**Instructions to follow**.
Give back exactly the lines of the data below, starting with the line that has "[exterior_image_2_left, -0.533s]" and going on through the line that has "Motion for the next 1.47".

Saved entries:
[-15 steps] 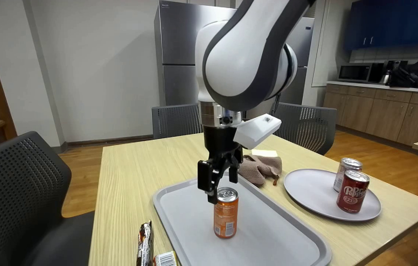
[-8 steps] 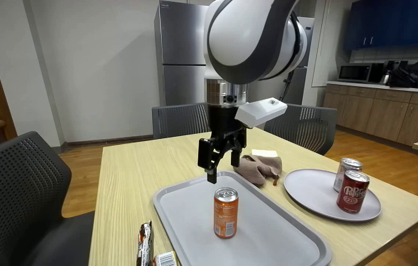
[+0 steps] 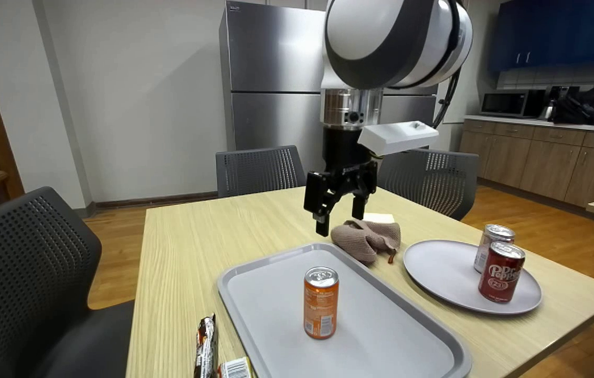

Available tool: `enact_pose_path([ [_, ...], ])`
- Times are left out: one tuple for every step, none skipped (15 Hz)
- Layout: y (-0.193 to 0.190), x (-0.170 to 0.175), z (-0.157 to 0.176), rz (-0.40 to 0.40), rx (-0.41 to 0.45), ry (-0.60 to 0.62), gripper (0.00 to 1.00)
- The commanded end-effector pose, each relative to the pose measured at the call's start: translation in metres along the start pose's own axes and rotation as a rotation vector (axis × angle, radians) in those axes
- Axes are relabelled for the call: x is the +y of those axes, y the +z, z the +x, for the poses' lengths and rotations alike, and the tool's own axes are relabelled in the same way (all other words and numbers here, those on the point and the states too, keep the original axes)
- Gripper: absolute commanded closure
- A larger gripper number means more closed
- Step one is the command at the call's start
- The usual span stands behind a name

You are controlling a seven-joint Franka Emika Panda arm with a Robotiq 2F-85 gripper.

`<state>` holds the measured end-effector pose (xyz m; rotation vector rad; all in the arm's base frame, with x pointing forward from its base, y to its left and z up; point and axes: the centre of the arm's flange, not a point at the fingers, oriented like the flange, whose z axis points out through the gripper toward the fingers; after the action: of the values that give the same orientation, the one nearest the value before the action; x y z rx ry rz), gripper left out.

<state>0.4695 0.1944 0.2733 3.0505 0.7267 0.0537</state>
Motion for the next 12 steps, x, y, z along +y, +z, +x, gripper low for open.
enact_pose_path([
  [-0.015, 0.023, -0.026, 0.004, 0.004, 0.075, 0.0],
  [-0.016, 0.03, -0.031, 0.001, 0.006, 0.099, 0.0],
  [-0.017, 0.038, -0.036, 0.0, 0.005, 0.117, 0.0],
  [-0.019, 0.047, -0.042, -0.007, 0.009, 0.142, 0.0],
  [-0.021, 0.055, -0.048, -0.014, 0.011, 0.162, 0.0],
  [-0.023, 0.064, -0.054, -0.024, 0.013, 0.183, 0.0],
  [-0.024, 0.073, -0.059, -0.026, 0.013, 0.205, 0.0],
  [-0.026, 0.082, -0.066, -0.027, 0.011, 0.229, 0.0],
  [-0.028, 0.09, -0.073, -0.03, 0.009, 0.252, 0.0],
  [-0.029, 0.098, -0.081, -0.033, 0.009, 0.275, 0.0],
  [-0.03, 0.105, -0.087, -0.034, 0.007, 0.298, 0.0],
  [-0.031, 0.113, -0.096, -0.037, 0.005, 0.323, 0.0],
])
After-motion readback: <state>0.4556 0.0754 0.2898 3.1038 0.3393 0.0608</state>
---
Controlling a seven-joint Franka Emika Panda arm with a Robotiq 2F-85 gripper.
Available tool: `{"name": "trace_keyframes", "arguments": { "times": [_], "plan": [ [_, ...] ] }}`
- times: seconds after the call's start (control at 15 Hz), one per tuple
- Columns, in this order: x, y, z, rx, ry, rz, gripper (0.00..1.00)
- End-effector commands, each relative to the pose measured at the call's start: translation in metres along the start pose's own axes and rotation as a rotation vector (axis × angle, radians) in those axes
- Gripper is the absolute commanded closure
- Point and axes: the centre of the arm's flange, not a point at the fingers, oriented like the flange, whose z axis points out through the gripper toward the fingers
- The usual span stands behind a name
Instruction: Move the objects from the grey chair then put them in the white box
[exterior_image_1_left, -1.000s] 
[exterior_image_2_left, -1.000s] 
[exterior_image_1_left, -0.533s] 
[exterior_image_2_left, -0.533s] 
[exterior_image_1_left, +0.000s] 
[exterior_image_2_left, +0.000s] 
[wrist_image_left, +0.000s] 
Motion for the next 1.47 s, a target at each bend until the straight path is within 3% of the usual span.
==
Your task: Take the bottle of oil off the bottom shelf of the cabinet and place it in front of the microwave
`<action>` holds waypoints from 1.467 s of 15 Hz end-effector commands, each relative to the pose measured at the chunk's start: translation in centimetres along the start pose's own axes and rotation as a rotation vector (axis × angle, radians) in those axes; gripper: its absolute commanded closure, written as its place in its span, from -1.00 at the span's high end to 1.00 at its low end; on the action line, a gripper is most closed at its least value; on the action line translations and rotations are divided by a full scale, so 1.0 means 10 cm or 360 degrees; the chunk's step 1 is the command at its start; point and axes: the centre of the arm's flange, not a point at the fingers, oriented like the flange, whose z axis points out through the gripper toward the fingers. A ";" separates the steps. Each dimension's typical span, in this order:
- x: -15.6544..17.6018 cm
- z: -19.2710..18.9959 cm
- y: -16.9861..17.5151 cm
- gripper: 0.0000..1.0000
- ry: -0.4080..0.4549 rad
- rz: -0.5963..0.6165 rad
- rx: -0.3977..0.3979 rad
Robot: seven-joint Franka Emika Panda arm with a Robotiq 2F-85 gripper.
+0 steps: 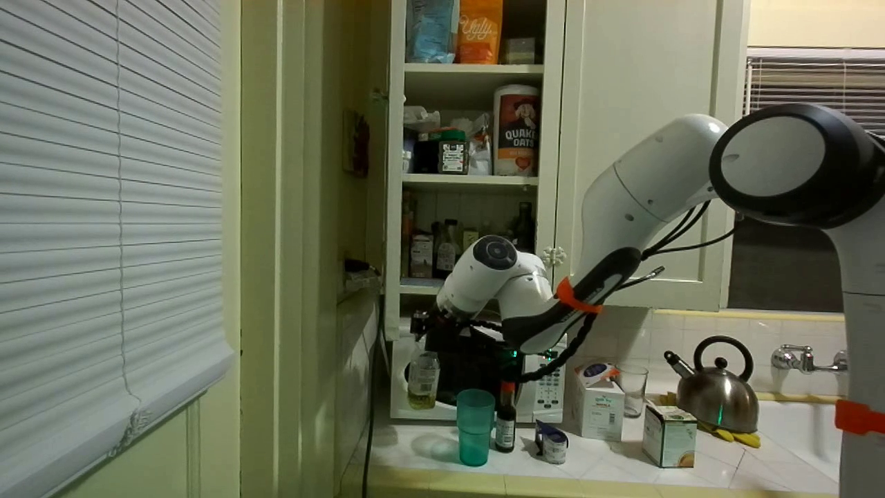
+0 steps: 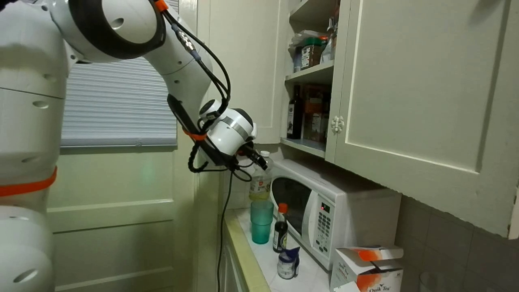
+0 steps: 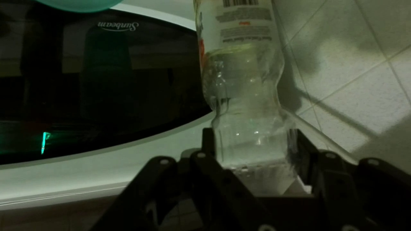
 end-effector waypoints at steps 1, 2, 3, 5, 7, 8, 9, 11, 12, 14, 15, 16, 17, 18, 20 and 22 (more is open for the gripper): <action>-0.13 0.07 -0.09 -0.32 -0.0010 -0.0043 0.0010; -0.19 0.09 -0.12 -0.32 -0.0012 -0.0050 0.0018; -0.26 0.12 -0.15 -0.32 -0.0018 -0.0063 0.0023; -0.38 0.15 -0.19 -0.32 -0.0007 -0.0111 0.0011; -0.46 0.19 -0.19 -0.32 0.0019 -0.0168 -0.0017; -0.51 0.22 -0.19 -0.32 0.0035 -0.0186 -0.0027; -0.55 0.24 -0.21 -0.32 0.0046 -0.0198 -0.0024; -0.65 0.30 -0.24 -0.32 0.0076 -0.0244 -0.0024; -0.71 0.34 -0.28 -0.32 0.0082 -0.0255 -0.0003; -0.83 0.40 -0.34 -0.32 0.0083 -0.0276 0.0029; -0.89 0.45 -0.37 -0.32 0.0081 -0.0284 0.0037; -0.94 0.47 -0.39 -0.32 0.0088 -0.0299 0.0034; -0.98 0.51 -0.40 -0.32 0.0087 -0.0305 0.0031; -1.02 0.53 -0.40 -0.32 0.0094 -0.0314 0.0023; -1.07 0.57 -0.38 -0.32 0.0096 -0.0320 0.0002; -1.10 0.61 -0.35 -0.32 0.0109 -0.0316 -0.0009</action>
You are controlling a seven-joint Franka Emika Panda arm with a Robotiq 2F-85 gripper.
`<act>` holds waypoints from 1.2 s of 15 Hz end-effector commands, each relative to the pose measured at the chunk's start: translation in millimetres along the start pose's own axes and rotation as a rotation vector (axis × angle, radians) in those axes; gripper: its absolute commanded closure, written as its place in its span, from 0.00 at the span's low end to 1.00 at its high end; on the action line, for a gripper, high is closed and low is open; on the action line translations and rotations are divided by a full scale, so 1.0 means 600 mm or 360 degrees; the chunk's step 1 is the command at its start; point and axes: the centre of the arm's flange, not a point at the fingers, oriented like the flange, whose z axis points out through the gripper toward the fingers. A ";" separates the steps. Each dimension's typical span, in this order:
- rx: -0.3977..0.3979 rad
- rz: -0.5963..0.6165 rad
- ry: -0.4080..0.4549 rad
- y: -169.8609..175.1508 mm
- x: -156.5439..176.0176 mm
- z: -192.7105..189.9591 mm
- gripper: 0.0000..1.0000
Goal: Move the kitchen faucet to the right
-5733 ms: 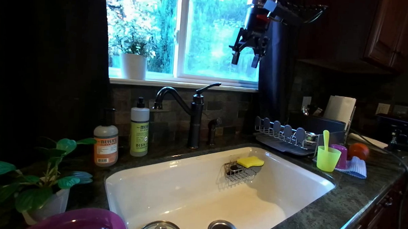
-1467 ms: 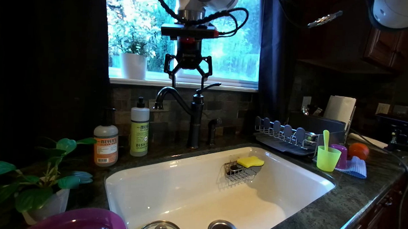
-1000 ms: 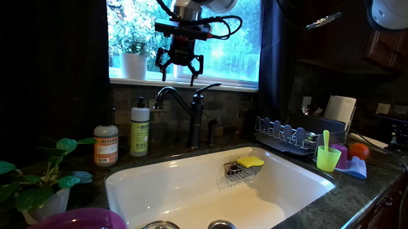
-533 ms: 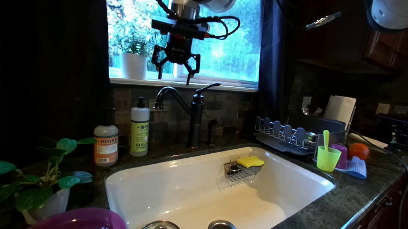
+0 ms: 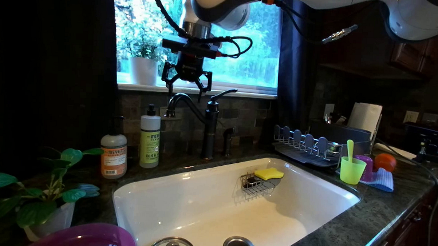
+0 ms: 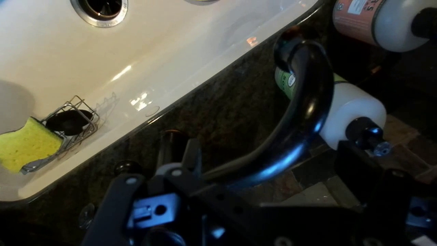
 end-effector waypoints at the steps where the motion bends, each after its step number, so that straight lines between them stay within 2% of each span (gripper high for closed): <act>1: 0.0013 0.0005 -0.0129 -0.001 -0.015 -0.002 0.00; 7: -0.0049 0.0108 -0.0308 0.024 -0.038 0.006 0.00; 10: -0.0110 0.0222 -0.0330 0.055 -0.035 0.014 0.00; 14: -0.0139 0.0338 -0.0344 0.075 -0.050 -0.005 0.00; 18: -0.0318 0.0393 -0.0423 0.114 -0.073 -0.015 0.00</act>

**Exercise solution**.
[exterior_image_2_left, -0.533s] 
[exterior_image_1_left, +0.000s] 
[exterior_image_2_left, +0.000s] 
[wrist_image_left, +0.000s] 
Motion for the next 1.47 s, a target at each bend until the straight path is within 3% of the usual span.

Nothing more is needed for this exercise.